_PROVIDED DATA_:
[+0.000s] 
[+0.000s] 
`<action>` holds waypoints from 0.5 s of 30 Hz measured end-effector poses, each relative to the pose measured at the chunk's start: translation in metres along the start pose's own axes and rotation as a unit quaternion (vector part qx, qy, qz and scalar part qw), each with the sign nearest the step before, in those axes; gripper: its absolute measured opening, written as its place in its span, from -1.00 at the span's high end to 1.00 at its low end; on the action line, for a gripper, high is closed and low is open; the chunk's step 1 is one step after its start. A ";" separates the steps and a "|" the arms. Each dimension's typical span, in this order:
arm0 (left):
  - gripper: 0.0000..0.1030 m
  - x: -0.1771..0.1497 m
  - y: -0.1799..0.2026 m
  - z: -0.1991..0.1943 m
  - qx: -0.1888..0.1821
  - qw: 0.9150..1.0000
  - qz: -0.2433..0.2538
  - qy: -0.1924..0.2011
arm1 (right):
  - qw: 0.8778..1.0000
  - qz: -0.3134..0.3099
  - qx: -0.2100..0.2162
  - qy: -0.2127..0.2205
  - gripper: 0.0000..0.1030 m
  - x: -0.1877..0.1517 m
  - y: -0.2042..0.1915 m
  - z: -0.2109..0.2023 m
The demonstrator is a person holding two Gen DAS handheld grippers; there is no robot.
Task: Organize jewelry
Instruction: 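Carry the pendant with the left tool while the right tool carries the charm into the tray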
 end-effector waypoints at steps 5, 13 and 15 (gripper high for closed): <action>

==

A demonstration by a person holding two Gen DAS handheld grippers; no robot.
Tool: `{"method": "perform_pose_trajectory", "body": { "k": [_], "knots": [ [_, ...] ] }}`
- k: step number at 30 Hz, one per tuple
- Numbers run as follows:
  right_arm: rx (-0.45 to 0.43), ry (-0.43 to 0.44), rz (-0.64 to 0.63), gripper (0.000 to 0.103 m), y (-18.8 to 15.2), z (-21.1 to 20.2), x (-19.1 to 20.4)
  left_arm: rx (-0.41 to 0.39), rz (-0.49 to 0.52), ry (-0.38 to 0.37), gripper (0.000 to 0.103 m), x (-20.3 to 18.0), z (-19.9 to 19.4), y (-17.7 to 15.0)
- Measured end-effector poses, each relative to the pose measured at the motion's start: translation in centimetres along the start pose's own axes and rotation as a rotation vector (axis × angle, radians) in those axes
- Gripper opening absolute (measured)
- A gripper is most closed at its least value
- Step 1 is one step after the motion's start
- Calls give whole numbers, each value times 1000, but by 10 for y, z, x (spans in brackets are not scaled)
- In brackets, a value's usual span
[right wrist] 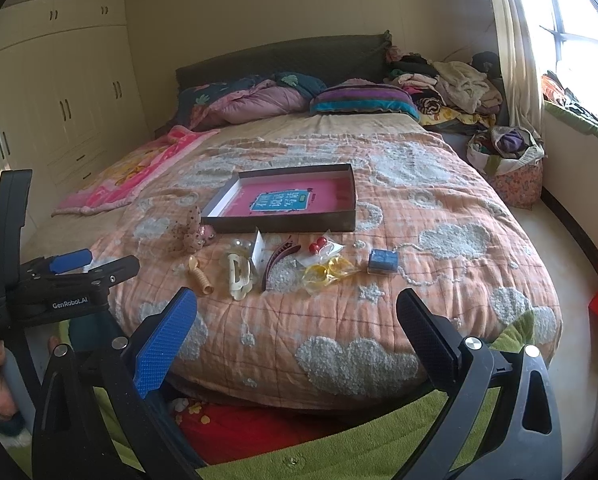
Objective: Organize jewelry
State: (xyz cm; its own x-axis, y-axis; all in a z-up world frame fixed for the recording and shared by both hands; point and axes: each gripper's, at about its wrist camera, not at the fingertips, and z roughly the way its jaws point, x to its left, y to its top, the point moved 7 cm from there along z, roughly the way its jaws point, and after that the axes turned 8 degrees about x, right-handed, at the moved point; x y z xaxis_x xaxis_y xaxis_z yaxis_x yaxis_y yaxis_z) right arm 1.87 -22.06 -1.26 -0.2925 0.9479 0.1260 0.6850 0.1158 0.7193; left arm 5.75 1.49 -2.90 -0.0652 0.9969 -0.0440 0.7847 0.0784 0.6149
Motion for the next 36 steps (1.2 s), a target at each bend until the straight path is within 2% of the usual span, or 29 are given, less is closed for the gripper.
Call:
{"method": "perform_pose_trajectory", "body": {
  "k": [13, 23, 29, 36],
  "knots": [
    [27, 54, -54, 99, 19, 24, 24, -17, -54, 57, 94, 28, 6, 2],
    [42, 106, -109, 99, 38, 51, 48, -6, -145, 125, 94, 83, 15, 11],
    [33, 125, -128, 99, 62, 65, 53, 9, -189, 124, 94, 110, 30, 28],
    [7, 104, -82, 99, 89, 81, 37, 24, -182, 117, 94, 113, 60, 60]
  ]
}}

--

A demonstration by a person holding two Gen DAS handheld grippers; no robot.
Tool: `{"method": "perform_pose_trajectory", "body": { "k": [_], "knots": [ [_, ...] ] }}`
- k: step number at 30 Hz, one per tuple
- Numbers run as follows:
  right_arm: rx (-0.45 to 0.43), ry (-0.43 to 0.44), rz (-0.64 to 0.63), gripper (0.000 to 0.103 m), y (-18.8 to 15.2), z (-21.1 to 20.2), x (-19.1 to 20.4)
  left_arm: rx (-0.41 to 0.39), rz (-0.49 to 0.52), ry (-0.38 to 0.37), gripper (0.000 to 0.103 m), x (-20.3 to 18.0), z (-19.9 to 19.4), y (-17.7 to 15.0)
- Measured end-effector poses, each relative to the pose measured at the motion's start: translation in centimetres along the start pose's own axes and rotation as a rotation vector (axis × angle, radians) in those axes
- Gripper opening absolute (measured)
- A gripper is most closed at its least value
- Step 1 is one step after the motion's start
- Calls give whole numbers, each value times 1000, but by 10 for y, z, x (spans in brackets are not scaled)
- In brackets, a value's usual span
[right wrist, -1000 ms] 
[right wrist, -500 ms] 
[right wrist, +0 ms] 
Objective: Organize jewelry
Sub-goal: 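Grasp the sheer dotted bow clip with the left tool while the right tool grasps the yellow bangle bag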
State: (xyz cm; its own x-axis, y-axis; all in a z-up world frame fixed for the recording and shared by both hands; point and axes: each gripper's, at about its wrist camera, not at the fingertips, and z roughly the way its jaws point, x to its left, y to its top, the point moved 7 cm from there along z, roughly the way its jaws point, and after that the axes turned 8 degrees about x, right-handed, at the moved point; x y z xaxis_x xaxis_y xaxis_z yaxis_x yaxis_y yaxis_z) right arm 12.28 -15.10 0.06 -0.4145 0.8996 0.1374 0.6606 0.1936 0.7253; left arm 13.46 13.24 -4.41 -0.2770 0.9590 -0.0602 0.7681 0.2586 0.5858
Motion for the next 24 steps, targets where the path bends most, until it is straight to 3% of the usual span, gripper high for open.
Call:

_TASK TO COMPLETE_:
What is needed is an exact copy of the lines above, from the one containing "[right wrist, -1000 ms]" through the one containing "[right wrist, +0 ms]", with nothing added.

_YOUR RESPONSE_:
[right wrist, -1000 ms] 
[right wrist, -500 ms] 
[right wrist, +0 ms] 

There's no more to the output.